■ WHAT TO DO ■
The word "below" occurs in some lines of the data. Return each such line.

[Extracted data entries]
⟨

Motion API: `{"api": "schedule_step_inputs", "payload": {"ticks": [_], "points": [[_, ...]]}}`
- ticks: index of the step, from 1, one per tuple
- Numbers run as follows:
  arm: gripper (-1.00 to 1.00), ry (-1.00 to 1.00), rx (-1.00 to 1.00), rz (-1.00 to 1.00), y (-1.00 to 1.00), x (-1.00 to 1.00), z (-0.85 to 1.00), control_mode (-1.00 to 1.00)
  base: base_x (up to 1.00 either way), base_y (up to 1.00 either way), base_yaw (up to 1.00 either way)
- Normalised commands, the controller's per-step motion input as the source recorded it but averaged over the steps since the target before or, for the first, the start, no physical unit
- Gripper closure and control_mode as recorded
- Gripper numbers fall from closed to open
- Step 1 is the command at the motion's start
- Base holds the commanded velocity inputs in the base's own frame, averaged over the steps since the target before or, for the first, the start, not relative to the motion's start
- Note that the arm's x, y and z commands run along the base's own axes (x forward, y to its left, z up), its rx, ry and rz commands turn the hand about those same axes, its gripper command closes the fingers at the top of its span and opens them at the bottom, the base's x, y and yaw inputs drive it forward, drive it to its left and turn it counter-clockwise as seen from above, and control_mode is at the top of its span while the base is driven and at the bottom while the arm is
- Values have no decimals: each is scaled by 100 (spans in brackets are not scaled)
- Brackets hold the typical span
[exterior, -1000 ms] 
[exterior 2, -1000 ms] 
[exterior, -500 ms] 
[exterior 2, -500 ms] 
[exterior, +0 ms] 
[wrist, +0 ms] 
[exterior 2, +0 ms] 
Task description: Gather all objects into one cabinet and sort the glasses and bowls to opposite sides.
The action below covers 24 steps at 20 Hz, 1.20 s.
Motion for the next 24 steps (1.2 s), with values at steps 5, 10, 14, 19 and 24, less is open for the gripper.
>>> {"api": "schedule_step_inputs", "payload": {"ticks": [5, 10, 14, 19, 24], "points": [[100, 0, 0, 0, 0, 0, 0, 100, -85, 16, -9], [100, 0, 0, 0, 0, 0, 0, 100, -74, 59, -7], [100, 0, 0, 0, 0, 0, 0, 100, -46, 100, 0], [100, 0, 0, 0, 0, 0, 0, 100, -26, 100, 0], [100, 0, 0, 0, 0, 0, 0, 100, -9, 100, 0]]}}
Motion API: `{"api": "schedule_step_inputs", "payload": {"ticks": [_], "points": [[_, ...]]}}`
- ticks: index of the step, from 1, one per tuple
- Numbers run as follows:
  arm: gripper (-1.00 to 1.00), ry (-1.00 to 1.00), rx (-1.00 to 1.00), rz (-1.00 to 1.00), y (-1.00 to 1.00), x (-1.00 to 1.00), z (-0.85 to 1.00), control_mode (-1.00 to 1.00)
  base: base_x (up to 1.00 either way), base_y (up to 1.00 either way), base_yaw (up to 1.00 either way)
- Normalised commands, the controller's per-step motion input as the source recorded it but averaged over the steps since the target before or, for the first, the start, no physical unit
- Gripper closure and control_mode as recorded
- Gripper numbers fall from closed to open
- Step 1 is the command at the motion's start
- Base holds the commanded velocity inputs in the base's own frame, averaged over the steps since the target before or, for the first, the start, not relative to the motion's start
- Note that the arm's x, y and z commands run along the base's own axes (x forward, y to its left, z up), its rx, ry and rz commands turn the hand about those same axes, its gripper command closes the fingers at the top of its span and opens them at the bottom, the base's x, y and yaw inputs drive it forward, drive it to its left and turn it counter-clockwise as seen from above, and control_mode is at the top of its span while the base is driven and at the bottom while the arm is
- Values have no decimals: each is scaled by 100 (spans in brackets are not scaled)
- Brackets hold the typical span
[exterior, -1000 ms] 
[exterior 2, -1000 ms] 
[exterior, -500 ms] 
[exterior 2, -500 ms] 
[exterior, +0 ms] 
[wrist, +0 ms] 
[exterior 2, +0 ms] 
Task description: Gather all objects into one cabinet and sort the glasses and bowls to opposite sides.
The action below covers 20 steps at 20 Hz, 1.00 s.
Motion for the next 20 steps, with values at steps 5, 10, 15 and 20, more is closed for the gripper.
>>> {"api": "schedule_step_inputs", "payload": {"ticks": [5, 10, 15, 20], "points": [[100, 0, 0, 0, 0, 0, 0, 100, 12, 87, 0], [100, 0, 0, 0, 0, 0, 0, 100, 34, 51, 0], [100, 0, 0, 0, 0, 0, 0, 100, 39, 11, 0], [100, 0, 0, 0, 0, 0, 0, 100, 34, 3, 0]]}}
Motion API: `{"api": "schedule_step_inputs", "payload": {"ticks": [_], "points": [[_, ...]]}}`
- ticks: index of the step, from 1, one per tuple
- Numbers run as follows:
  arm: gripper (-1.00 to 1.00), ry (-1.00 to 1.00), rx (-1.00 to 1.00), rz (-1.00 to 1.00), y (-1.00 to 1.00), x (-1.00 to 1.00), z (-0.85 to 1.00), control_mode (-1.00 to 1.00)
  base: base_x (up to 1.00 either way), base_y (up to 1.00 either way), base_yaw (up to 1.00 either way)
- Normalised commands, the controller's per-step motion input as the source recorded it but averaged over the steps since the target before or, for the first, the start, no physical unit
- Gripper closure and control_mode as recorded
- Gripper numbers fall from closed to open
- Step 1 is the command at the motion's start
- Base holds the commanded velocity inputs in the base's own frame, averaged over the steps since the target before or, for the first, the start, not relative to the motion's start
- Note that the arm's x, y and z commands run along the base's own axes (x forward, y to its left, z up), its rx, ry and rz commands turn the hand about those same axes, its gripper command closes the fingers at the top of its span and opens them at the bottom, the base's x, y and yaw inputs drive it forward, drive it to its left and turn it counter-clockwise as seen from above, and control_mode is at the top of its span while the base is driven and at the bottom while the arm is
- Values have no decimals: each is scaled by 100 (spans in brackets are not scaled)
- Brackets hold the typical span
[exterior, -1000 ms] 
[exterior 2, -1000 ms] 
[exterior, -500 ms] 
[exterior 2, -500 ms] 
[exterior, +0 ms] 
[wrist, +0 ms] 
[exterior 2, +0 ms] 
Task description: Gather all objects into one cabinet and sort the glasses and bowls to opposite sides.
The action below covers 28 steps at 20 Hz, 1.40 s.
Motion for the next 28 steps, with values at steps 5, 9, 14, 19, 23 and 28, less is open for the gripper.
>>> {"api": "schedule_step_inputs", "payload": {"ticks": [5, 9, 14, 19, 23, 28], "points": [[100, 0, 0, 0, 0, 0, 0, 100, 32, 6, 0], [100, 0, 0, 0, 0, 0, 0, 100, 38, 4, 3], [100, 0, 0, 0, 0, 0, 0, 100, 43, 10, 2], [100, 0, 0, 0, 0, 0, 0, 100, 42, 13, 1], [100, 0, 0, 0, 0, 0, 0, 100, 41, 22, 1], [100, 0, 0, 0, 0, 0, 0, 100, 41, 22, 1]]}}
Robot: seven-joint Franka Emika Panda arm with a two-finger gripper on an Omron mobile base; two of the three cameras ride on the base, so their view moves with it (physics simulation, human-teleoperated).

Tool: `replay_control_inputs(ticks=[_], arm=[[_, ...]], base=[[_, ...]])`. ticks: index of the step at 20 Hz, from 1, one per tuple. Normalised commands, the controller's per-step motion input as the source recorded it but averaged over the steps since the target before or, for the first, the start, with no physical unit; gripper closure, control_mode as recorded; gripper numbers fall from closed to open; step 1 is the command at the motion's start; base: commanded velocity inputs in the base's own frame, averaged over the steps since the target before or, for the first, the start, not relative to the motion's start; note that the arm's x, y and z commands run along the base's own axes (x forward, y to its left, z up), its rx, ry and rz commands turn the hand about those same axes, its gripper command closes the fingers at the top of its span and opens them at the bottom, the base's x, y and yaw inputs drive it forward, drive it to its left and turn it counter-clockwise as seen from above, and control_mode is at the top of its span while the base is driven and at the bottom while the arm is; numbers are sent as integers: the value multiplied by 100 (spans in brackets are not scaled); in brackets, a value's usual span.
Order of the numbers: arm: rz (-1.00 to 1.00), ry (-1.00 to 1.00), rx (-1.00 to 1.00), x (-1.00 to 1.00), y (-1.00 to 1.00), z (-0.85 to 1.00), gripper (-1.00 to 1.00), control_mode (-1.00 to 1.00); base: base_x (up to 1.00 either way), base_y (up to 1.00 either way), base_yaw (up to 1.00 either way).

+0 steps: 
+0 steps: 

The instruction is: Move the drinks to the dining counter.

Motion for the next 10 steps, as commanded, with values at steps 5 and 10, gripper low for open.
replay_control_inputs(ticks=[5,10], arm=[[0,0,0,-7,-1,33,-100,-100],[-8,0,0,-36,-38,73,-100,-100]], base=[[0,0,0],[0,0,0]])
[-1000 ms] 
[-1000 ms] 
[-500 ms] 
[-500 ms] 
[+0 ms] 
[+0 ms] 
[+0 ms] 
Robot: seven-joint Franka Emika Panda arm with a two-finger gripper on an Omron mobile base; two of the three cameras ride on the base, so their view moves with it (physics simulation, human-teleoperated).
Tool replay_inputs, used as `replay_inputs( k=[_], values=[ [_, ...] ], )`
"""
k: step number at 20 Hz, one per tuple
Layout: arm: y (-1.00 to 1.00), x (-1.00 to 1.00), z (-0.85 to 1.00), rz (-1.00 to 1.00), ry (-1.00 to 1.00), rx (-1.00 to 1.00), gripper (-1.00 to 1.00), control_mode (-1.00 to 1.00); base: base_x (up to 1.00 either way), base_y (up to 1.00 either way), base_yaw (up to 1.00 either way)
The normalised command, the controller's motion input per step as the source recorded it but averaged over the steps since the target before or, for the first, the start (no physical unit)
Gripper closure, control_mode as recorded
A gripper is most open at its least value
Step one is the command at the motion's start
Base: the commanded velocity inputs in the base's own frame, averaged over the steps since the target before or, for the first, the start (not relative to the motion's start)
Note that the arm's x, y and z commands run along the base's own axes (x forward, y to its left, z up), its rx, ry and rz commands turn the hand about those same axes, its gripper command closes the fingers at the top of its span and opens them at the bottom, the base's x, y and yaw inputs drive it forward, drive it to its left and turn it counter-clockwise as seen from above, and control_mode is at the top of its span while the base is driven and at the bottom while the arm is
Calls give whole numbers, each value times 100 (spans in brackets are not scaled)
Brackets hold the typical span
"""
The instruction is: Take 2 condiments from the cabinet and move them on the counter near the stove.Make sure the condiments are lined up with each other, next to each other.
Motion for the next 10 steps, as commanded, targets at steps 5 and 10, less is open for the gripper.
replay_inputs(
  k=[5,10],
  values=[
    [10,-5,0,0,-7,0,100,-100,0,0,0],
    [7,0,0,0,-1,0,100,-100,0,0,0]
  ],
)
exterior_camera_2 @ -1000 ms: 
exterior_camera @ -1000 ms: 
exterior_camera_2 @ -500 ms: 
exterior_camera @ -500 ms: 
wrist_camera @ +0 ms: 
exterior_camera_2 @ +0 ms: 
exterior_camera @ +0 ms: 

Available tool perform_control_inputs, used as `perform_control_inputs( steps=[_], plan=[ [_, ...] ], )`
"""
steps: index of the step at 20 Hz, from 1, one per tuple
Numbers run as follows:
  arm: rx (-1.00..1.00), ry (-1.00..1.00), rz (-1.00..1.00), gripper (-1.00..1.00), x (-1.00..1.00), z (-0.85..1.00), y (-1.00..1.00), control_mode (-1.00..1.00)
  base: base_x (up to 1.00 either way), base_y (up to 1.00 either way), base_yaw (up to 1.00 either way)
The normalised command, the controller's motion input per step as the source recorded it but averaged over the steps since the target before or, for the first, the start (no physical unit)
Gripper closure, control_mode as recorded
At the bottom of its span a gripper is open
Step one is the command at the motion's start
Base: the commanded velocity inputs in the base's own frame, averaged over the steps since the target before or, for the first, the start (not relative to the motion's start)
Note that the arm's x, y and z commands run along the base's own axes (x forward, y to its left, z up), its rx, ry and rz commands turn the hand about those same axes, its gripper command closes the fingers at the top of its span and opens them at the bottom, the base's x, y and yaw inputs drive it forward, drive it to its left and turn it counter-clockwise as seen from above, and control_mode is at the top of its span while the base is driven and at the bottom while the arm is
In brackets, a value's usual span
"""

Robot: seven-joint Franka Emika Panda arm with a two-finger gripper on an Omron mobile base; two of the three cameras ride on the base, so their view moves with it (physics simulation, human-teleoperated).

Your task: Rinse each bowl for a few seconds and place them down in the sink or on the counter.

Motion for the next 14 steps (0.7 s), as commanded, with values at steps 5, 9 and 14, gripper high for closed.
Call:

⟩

■ ANSWER FOR THE TASK ■
The action below covers 24 steps at 20 Hz, 1.20 s.
The action below covers 20 steps at 20 Hz, 1.00 s.
The action below covers 28 steps at 20 Hz, 1.40 s.

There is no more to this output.